There's too much going on here. Does the beautiful, but stuffed "Supersymetry" need to be three hours long? No. Does "You Already Know" need that bit in the beginning and ending with the faux-variety show announcer? No. The whole thing is, in equal parts, maddening and brilliant. The more I listened, the more I realized that the brilliant parts shone through, and the maddening parts just sort of faded into the background.
RIYL: Jangly guitar rock
I've never really gotten into the Ty Segal collective thing. Luckily, that's in no way a prerequisite to enjoying MCII. All you really need to an appreciation for excellent, guitar rock. There's plenty of that to go around.
RIYL: Killer Mike, El-P, or any combination therein
What a pleasant little gift this was. Dropped for free on that wonderful July afternoon, I instantly knew that this was going to be top 5. Every song just feels so BADASS.
RIYL: Like marsbars said over on rateyourmusic: Like Vampire Weekend, but better
I've always enjoyed Vampire Weekend a fair bit - they make fun music, after all - but this album surprised me. They've always been verbose (one of their breakout songs was about Oxford Commas and Lil Jon, for crying out loud), but on Modern Vampires, they really go for broke. The emotional moments pack a little bigger wallop; the stakes are a little higher (or, as in "Ya Hey", a LOT higher). I wouldn't have guessed that they had an album like this in them, but I'm glad they did.
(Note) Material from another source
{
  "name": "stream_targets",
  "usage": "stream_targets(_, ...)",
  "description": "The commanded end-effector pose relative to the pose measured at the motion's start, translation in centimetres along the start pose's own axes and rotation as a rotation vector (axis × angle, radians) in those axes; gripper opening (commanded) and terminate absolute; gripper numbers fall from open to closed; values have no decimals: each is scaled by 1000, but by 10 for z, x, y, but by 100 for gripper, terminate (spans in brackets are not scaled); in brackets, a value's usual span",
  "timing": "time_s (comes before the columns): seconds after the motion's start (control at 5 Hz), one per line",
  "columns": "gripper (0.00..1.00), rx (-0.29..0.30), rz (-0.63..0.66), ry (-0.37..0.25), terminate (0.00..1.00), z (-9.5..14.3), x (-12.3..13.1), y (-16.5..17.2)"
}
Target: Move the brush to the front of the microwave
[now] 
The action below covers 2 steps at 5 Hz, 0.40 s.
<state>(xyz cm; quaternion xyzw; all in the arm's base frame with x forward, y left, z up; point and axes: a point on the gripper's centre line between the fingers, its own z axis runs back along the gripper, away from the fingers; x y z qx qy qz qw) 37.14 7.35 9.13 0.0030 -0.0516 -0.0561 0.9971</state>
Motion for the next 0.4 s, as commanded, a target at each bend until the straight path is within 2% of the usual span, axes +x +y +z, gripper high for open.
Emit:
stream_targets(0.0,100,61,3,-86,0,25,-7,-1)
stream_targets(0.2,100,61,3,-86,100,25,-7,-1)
RIYL: Sad, bearded indie rock
High Violet was, and remains my pick for best album to come out in the 2010's (have we settled on what the last couple of decades are supposed to be called?). This one was bound to suffer in comparison, as they were never going to be able to top the somber rush of "Bloodbuzz Ohio", or the semi-serene panic of "Conversation 16". Once I was able to move beyond that, I was able to view Trouble Will Find Me as an excellent album made by one of my favorite bands.
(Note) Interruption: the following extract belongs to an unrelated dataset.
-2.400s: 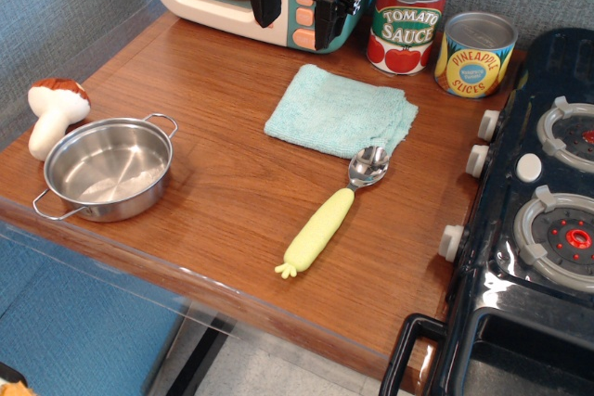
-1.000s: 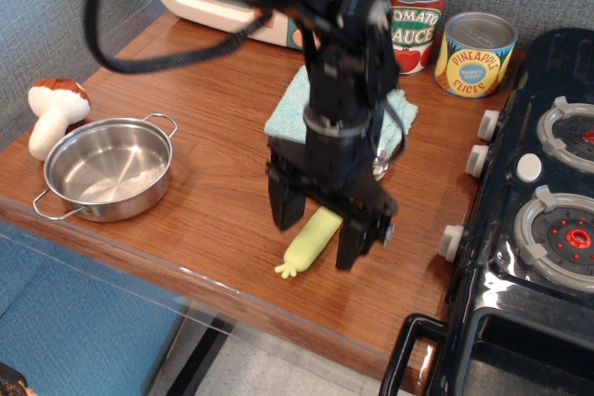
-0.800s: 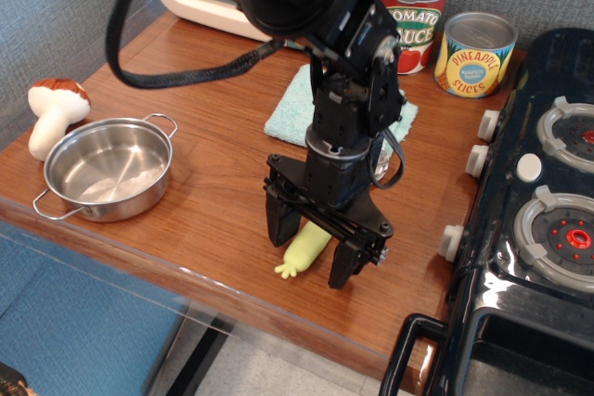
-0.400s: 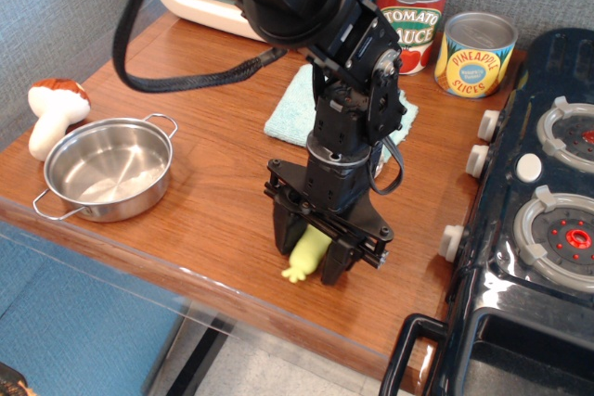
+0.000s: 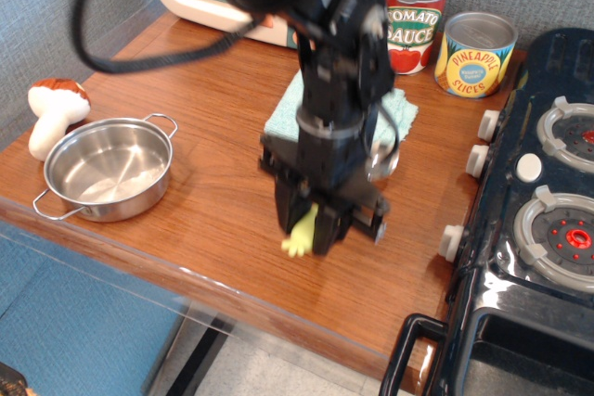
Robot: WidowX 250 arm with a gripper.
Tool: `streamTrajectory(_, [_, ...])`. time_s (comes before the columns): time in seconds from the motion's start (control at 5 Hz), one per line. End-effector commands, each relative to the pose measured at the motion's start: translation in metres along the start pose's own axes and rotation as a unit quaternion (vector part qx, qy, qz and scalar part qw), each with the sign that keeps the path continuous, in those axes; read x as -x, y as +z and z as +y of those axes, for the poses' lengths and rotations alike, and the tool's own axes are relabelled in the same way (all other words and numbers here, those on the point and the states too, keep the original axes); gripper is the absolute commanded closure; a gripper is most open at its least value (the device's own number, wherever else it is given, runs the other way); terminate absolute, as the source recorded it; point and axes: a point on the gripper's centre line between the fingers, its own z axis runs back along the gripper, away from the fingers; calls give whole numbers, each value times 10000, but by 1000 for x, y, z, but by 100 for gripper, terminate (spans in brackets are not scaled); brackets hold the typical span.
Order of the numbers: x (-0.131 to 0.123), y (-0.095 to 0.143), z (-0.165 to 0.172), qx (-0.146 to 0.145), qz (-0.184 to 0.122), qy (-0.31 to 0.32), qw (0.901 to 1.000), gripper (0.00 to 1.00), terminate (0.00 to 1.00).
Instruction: Put the spoon to the left of the blue cloth
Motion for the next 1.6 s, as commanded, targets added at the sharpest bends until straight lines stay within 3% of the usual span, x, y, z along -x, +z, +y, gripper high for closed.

Valtari felt like a return of sorts for Sigur Rós after the "poppier" Með Suð Í Eyrum Við Spilum Endalaust (not to mention Jónsi's solo album). That said, repeated listens made it feel like something was missing. Whether it was the squall of Ágætis Byrjun or the steady propulsion of ( ), it felt... lacking.
Kveikur is not lacking.
There's a lot of talk of this being a darker album, or that it's more influenced by industrial music. That only seems true when compared to Valtari or Með Suð Í Eyrum Við Spilum Endalaust. Sigur Rós' earlier stuff could certainly seem pretty like a sunrise, but there was always a tumultuous undercurrent. With large parts of Kveikur it feels like they simply brought it to the foreground. However, deeper listens reveal lots of break sin the clouds. "Ísjaki" is one of the most beautiful songs they've ever written, and that's by no means an outlier.
I had hailed Valtari as a "return to form". Kveikur proves that while that may have been true, it's far more exciting to watch this band head off in interesting new directions.